- _WORK TASK_: List all lines of the data that include the string "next".
RECORDS FOR THE TASK Block Start
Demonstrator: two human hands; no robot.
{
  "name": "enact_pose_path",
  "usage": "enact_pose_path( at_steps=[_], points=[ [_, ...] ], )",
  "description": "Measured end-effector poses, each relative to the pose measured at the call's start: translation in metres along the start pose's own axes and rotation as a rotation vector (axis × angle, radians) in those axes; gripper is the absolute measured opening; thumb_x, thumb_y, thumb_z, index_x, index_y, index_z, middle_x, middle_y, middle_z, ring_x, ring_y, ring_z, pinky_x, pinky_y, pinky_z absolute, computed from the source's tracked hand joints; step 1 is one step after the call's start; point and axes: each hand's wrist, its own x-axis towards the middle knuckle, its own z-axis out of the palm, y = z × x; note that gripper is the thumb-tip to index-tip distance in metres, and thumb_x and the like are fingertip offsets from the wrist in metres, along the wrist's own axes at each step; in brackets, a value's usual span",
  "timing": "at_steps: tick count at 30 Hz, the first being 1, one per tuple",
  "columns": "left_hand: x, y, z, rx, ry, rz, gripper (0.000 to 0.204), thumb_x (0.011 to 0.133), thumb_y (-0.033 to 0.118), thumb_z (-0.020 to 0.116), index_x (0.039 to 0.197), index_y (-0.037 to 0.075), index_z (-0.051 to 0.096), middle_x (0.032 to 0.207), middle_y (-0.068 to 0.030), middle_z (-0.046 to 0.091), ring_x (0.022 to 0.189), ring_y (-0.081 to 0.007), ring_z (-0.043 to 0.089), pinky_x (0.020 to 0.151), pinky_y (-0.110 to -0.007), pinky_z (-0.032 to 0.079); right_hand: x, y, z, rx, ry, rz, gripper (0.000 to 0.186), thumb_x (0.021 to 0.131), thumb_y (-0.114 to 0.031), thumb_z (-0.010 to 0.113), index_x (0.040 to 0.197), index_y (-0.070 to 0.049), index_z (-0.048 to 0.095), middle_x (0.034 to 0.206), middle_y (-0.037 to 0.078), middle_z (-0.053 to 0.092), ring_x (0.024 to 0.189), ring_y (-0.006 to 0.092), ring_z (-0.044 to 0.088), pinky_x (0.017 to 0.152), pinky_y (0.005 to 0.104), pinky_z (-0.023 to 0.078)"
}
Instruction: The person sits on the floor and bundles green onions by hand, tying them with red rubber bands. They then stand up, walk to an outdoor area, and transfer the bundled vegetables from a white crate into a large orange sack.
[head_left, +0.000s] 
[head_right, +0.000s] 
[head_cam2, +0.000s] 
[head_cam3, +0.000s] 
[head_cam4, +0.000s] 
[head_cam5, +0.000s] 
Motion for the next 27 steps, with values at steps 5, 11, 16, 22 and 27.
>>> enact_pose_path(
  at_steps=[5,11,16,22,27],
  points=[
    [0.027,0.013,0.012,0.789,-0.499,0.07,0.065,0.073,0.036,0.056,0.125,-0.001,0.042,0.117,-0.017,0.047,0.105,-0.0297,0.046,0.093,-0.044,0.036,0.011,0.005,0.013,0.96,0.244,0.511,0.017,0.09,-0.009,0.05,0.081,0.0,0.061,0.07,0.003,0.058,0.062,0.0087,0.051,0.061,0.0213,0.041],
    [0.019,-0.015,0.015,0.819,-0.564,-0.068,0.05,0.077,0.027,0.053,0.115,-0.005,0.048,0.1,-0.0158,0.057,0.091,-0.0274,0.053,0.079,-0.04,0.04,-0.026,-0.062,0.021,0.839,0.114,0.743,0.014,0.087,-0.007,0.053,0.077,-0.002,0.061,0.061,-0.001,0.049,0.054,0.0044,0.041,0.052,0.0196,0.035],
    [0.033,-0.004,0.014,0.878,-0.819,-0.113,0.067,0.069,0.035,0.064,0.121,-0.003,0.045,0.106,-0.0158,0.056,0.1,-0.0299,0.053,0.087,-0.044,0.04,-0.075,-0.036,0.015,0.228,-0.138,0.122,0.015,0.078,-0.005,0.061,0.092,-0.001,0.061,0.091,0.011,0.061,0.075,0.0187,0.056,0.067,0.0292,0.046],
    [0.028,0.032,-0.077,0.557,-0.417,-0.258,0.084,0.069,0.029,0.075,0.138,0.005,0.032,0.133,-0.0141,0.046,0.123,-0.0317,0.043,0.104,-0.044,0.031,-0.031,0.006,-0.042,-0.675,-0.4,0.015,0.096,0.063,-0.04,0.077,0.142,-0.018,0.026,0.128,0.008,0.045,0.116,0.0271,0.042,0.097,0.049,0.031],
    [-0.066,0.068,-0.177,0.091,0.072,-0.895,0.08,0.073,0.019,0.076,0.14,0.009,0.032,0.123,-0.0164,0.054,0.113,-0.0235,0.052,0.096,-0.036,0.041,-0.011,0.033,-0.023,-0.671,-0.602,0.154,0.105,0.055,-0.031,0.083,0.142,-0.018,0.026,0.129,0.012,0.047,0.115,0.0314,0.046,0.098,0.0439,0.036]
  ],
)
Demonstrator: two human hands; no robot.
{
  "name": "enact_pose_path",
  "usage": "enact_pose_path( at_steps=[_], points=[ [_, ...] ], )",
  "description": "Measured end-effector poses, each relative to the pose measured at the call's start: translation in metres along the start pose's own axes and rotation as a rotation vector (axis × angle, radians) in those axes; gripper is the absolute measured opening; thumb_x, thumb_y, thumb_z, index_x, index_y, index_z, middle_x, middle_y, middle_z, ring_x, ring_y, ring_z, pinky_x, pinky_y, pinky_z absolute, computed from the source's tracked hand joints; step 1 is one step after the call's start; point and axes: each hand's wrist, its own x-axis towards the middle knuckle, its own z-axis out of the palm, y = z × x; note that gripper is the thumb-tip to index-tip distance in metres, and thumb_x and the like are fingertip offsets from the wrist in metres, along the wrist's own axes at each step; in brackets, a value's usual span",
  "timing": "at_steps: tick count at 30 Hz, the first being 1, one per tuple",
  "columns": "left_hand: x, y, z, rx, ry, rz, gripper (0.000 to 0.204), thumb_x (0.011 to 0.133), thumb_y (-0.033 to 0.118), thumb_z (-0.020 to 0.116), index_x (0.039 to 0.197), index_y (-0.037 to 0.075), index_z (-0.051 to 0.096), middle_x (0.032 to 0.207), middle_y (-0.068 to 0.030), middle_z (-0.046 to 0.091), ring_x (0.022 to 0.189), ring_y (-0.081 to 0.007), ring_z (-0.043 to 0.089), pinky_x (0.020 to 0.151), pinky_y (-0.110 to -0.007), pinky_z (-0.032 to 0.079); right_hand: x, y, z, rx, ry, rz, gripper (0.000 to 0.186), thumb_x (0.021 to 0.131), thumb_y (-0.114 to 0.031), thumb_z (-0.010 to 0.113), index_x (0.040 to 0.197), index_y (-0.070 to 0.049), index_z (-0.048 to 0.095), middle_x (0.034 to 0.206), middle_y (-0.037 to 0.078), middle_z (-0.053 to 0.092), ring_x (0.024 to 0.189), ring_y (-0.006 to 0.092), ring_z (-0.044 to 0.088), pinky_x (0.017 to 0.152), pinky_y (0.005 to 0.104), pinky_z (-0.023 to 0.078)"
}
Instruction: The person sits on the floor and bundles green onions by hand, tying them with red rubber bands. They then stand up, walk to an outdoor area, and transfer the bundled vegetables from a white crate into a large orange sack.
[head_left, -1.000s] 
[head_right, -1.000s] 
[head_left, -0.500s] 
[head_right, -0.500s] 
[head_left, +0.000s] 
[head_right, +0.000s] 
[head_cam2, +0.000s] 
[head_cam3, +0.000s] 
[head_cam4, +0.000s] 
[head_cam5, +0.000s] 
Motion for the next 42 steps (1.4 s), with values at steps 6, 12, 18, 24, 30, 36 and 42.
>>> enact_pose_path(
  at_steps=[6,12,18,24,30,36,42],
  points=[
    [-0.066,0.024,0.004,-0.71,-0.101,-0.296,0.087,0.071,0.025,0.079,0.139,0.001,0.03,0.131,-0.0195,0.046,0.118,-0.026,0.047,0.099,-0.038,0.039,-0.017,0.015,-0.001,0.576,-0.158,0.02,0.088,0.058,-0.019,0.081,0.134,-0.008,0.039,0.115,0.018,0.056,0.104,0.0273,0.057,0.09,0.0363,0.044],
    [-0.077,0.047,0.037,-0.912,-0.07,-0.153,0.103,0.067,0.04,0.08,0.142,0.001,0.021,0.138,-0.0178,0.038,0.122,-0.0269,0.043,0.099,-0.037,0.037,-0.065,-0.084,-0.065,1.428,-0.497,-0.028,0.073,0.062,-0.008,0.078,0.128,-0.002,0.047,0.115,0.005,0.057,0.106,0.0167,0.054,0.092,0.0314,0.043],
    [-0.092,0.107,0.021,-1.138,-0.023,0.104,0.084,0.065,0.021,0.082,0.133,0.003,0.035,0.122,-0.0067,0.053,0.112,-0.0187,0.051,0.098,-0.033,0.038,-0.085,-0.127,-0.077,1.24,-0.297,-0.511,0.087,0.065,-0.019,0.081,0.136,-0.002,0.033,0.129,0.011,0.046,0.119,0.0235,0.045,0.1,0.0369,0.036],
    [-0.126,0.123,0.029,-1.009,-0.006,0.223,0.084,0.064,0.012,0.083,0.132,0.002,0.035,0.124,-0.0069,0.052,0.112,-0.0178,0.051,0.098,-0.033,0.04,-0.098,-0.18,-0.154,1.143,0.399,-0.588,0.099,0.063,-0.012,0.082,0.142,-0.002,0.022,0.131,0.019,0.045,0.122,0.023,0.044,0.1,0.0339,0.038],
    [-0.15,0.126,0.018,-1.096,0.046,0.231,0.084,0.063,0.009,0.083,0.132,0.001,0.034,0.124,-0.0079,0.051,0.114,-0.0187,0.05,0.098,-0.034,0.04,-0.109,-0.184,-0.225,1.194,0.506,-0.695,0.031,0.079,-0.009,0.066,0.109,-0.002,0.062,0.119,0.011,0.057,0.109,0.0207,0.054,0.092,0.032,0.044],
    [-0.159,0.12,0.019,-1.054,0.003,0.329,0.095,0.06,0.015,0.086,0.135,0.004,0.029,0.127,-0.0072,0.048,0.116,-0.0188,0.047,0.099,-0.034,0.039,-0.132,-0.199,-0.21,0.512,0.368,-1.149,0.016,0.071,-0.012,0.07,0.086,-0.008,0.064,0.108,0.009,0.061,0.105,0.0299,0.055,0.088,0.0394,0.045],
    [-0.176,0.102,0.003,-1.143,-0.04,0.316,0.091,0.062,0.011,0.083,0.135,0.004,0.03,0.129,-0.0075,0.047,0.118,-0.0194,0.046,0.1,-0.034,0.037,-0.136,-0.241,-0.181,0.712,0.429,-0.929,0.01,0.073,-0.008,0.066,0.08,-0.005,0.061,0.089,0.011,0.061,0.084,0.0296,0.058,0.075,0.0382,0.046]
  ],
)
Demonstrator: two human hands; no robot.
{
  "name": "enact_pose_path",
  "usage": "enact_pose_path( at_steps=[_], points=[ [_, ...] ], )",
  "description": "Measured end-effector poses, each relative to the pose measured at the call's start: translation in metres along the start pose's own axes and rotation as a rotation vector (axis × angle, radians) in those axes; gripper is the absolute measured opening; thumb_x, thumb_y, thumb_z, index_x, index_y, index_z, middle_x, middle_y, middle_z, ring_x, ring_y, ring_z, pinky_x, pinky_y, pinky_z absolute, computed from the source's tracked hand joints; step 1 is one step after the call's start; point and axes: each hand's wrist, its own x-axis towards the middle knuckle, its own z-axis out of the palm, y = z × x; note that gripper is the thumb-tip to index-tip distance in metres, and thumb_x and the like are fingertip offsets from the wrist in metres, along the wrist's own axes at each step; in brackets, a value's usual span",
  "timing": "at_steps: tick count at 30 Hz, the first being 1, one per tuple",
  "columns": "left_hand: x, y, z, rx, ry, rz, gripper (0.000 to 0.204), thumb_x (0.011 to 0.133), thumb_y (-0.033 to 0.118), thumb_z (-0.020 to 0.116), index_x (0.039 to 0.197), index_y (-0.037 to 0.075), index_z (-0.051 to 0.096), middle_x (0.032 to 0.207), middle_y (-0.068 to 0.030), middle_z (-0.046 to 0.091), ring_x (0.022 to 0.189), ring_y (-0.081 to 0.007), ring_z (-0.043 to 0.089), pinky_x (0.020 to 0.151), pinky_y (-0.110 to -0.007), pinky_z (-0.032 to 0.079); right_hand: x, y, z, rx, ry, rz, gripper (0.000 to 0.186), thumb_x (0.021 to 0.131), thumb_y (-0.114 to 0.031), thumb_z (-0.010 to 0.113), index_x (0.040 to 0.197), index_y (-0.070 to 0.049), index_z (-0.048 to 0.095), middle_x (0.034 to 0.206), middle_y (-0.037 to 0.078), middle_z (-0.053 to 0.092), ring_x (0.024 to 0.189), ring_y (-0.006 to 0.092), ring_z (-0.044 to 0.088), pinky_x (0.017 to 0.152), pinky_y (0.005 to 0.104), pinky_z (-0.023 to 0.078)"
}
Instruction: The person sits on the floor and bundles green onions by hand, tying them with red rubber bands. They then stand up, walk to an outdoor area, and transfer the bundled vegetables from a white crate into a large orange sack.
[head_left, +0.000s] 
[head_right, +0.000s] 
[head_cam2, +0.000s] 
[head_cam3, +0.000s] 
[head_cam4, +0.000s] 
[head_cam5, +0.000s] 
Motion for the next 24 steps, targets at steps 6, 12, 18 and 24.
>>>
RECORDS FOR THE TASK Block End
- _EXERCISE OUTPUT_:
Motion for the next 27 steps, with values at steps 5, 11, 16, 22 and 27.
Motion for the next 42 steps (1.4 s), with values at steps 6, 12, 18, 24, 30, 36 and 42.
Motion for the next 24 steps, targets at steps 6, 12, 18 and 24.

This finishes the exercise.